[Dataset content]:
+-------+

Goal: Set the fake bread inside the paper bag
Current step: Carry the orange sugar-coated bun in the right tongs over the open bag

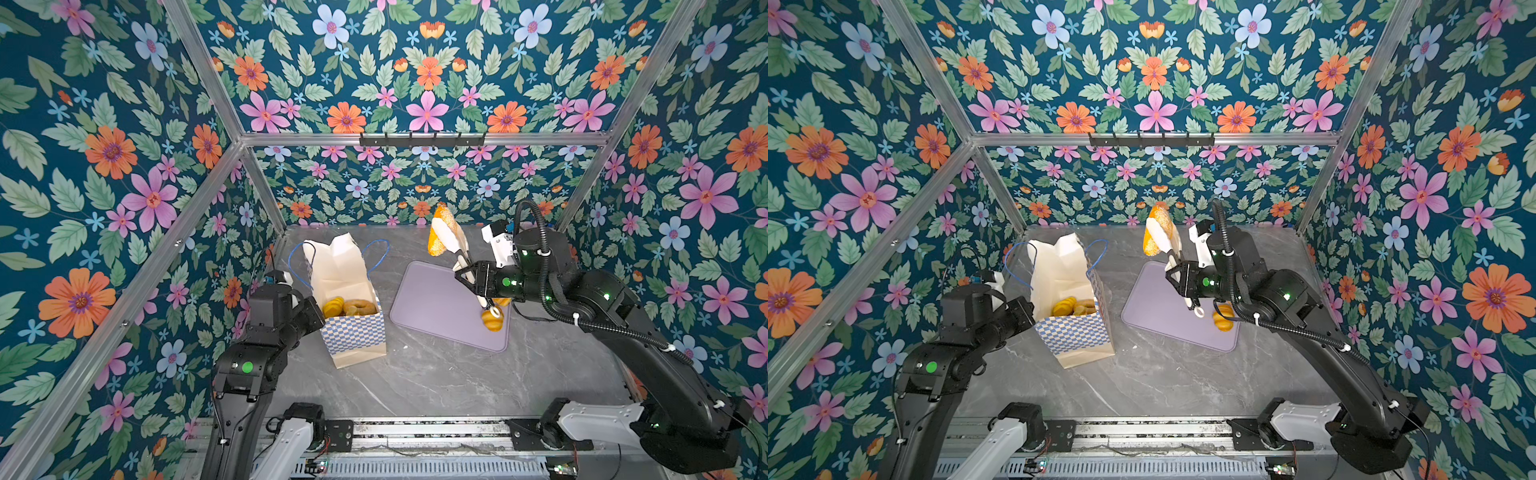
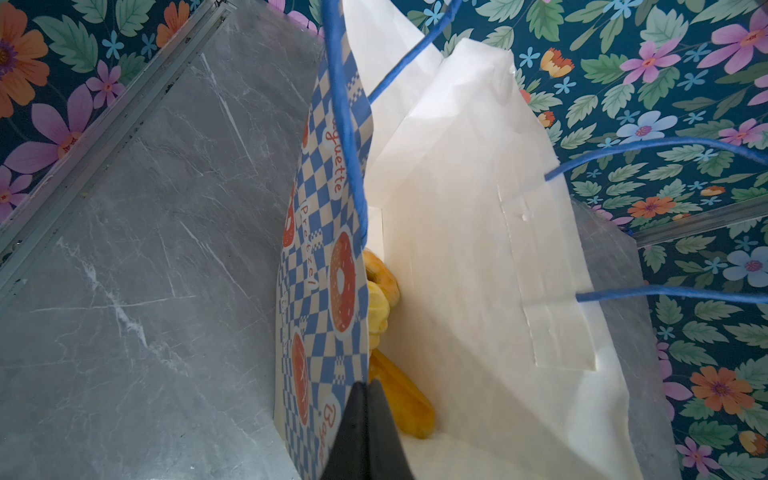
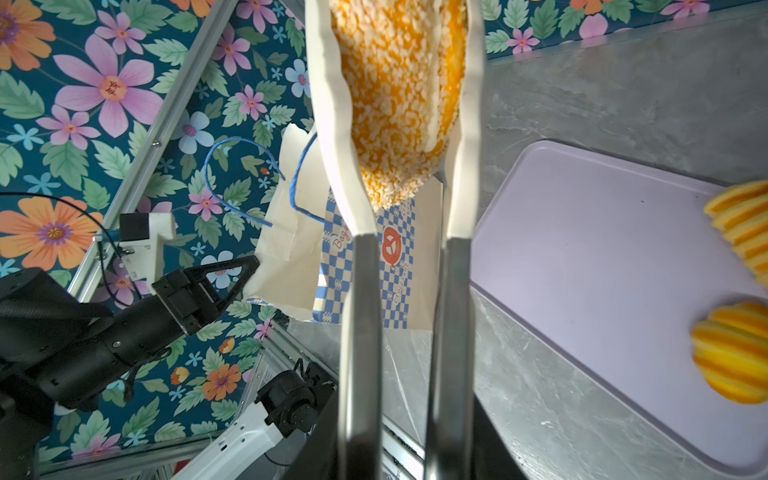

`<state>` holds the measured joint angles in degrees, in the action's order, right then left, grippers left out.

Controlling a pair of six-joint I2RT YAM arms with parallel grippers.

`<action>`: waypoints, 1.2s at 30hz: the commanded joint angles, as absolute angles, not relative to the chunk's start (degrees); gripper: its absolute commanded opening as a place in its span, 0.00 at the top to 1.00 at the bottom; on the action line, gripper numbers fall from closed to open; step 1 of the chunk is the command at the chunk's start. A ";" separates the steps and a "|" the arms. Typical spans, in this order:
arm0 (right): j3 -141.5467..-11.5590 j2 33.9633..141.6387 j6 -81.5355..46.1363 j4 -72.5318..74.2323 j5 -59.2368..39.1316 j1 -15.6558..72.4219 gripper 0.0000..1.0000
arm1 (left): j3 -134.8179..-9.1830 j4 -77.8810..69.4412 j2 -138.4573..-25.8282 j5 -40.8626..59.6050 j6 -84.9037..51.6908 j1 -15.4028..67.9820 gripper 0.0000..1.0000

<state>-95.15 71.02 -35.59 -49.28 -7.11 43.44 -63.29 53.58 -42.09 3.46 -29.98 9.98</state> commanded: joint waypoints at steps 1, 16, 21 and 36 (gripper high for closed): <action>-97.25 72.03 -34.17 -46.21 -6.33 45.18 0.66 | -63.26 52.35 -41.92 3.44 -29.97 10.01 0.94; -106.97 80.10 -30.24 -48.39 -3.81 54.21 0.66 | -62.85 52.30 -41.84 3.74 -29.97 10.02 0.94; -111.05 83.58 -28.82 -50.22 -2.93 56.67 0.66 | -62.93 52.31 -41.84 3.71 -29.97 9.98 0.94; -122.13 93.23 -27.04 -54.58 -2.51 61.08 0.66 | -62.82 52.47 -41.57 3.64 -29.93 9.96 0.94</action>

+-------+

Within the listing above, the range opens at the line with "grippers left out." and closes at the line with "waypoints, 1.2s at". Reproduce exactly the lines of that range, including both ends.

`<state>` holds the measured joint angles in degrees, in the action's order, right then left, grippers left out.

Controlling a pair of six-joint I2RT YAM arms with parallel grippers.

`<action>`: waypoints, 1.2s at 30hz: the commanded joint angles, as absolute angles, not relative to the chunk's start (degrees); gripper: its absolute commanded opening as a place in its span, 0.00 at the top to 1.00 at the bottom; on the action line, gripper numbers fall from closed to open; step 1 of the chunk is the command at the chunk's start. A ";" separates the steps and a "|" the arms. Typical spans, in this order:

The answer given above is the complete response.